As an implementation detail, because most image/texture reading packages (including OpenImageIO) consider the upper-left corner of an image to be uv (0, 0), the image-reader abstraction in USD that serves as an interface to OIIO and other image readers flips the layout of the image bottom-to-top before making it available to shading consumers.

Roughness vs Glossiness

There is no widespread agreement on whether artists should author roughness or glossiness.  Rouhness is usually used in the metalness workflow, however Unity exposes glossiness (as "Smoothness") in both its metallic and specular workflows, and Substance Painter provides Metal/Roughness and Specular/Glossiness preview surfaces, while we have chosen to expose roughness in UsdPreviewSurface for both metalness and specular.  Therefore, when using UsdPreviewSurface as a transport between systems that may not agree, we must be sensitive of textures and defaults generated for glossiness vs roughness.

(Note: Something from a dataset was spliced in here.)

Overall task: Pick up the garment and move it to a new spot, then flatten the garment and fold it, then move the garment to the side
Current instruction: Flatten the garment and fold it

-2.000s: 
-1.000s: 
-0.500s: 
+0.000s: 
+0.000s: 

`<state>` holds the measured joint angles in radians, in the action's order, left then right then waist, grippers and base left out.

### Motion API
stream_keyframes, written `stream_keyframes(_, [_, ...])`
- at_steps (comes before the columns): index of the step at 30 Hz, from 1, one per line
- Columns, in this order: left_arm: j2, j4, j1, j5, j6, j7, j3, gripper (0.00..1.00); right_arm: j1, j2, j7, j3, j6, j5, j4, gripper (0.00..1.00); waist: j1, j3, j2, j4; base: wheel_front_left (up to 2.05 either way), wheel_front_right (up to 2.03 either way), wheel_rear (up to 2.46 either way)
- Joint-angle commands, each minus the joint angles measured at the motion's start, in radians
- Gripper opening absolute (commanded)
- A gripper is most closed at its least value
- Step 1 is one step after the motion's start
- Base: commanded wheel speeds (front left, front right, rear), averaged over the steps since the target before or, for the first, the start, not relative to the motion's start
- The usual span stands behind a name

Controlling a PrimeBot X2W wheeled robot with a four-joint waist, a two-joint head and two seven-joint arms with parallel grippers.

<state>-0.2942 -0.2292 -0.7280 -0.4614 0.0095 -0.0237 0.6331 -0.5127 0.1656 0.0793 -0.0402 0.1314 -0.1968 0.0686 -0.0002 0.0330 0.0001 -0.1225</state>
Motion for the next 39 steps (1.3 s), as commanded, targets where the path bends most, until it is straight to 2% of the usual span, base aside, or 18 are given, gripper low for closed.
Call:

Happily, the conversion between the two is easy: roughness  = 1 - glossiness    .  Even more happily, the scale and bias inputs on UsdUVTexture allow us to encode this conversion efficiently, without need for either extra nodes, or modifying textures.  If you have a texture that was produced as an input for glossiness, then simply set:

  • scale = -1.0
  • bias = 1.0

on the UsdUVTexture used to feed the texture to a UsdPreviewSurface's roughness input (and/or apply the same inversion to any authored default value).